ADR 0006: Hybrid Smoke Tests (Bash + Playwright)

Status: Accepted Date: 2026-04-29

Context

Every app needs a "smoke test" that verifies the app actually works after scaffolding or any change. Two competing forces:

  • Agent feedback loop must be fast. Agents iterate by running the test after each change. A 60-second test means the agent skips it or thrashes waiting.
  • Real failures must be caught. A test that only checks "container booted" misses the most important class of bug: "app boots but doesn't actually work."

Considered formats: - Bash + curl + jq. - Python pytest with httpx. - Playwright end-to-end. - Hybrid (some combination).

Decision

Use a hybrid strategy:

Test Runs Speed Catches
smoke-test.sh After every scaffold; after every agent change; CI on every push ~5s Wiring, config, auth, container boot, routing, manifest validity
smoke.spec.ts (E2E) CI nightly + manually on demand ~30-60s Full browser flow: login → token → frontend renders, real UI behaviour

The agent only ever runs the fast one. Humans and CI run both.

What smoke-test.sh checks

Bash + curl + jq. Per app:

  1. Backend health: GET /health → 200 with {"status": "ok"}.
  2. Backend auth enforcement: GET /api/me without token → 401.
  3. Backend auth success: get a test token from auth, then GET /api/me → 200.
  4. Frontend serves: GET / → 200, HTML contains the app's slug (proves the right app, not the template, is being served).
  5. Manifest is valid: parses, has all required fields.

It explicitly does not test: - Whether React actually renders. - Visual correctness of the UI. - Multi-step user flows.

What smoke.spec.ts checks

Playwright. Runs once against the full ecosystem (root compose up).
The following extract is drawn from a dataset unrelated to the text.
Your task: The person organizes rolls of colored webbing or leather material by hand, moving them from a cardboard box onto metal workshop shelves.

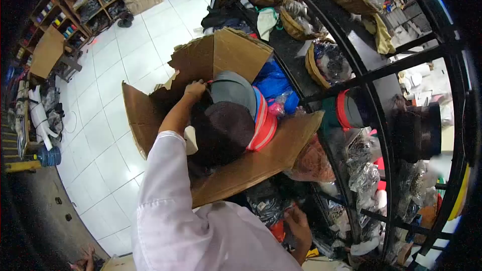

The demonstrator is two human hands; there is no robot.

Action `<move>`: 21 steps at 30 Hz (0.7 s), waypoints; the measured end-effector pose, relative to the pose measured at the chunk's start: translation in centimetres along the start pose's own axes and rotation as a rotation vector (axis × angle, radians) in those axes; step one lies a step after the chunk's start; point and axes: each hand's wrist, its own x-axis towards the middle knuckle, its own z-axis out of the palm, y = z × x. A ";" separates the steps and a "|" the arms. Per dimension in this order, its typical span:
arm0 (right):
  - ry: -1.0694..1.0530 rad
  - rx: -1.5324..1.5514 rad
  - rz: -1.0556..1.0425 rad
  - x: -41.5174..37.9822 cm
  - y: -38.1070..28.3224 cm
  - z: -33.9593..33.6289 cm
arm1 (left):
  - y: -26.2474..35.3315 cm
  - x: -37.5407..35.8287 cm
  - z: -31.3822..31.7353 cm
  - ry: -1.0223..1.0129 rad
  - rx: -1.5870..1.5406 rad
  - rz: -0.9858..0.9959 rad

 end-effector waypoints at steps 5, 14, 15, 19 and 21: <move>-0.012 0.133 0.246 -1.6 2.1 1.3 | -0.2 0.5 -1.7 -0.095 -0.045 0.060; 0.119 0.087 0.001 -0.9 -6.0 -1.0 | 0.6 -6.1 -9.6 0.065 0.245 0.498; 0.152 0.003 -0.105 -0.5 -6.8 -1.6 | 1.6 -7.3 -12.1 0.098 0.242 0.542; 0.254 0.027 -0.393 1.4 -13.2 -3.5 | 6.9 -15.5 -23.7 -0.029 0.264 0.505; 0.254 0.241 -0.590 3.4 -15.8 -3.5 | 9.2 -18.5 -27.8 0.057 0.134 0.552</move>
For each registered app in the portal's app hub:

  1. Open portal, log in as test user.
  2. Navigate to the app via the hub.
  3. Assert app renders something visible (heading containing app's name).
  4. Assert at least one authenticated API call from the frontend succeeds.
  5. Take a screenshot for visual review.

Why hybrid beats either extreme

  • Bash-only would miss frontend-rendering breaks. Worth catching, even if rarely.
  • Playwright-only would slow the agent loop from 5s to 60s per attempt. The agent would either skip the test or thrash waiting.
  • Hybrid gives the agent fast confidence on the 90% case and gives the team thorough confidence on the 100% case, without paying both costs every time.

Consequences

Positive: - Agent iteration is fast. - Frontend rendering bugs are still caught nightly before they ship. - Bash + curl needs zero per-app dependencies. - Plain-text output is easy for agents to parse and react to.

Negative: - A frontend that compiles but renders blank could ship to dev for a day before nightly E2E catches it. Mitigated by humans running the new app and noticing immediately. - Two test scripts to maintain instead of one.